*** Opening of Raw data ***

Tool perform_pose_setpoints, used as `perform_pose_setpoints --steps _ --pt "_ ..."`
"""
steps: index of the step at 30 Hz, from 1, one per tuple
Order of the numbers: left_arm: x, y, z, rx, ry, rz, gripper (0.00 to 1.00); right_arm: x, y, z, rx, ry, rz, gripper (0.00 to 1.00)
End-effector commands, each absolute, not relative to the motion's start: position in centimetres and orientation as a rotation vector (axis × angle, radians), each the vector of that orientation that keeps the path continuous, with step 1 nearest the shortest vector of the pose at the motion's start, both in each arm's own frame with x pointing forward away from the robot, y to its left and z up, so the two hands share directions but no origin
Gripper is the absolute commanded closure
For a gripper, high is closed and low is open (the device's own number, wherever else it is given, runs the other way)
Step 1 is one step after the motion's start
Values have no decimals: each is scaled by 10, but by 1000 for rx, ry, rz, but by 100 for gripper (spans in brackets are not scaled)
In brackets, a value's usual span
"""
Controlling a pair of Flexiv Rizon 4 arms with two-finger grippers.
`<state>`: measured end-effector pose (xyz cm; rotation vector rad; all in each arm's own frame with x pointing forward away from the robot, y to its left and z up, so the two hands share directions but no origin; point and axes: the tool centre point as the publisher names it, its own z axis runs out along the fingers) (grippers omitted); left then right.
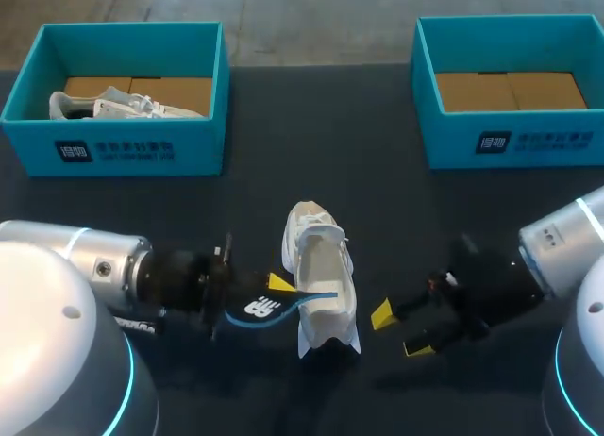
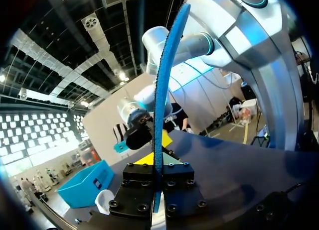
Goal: Take the shoe out of the shoebox, open the shoe tongue, remove and reinsert the insole, then place the shoe into the shoebox
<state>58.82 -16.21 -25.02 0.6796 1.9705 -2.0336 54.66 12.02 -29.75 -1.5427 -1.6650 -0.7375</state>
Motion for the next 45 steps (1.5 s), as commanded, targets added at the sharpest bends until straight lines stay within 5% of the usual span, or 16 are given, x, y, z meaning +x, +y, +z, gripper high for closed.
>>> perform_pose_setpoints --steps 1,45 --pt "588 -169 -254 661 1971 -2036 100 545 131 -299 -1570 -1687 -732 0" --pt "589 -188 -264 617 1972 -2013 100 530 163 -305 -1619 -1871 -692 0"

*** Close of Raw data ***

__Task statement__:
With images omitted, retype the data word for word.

__Task response__:
Tool perform_pose_setpoints, used as `perform_pose_setpoints --steps _ --pt "_ ..."`
"""
steps: index of the step at 30 Hz, from 1, one per tuple
Order of the numbers: left_arm: x, y, z, rx, ry, rz, gripper (0.00 to 1.00); right_arm: x, y, z, rx, ry, rz, gripper (0.00 to 1.00)
End-effector commands, each absolute, not relative to the motion's start: position in centimetres and orientation as a rotation vector (axis × angle, radians), each the vector of that orientation that keeps the path continuous, with step 1 nearest the shortest vector of the pose at the motion's start, both in each arm's own frame with x pointing forward away from the robot, y to its left and z up, so the two hands share directions but no origin
Gripper is the absolute commanded closure
For a gripper, high is closed and low is open (the device's own number, wherever else it is given, runs the other way)
Step 1 is one step after the motion's start
Values have no decimals: each is scaled by 10, but by 1000 for rx, ry, rz, but by 100 for gripper (spans in brackets are not scaled)
In brackets, a value's usual span
"""
Controlling a pair of Flexiv Rizon 4 arms with two-finger grippers.
`<state>`: measured end-effector pose (xyz cm; rotation vector rad; all in each arm's own frame with x pointing forward away from the robot, y to its left and z up, so the two hands share directions but no origin; point and axes: the tool centre point as the publisher names it, its own z axis runs out along the fingers) (grippers omitted); left then right.
Goal: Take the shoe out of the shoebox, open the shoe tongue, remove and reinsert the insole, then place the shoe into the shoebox
<state>58.82 -16.21 -25.02 0.6796 1.9705 -2.0336 54.66 12.02 -29.75 -1.5427 -1.6650 -0.7375</state>
Motion for the next 45 steps (1.5 s), as commanded, targets added at the sharpest bends until straight lines stay within 5% of the usual span, or 16 are given, x, y, z meaning +x, +y, +z, gripper high for closed.
>>> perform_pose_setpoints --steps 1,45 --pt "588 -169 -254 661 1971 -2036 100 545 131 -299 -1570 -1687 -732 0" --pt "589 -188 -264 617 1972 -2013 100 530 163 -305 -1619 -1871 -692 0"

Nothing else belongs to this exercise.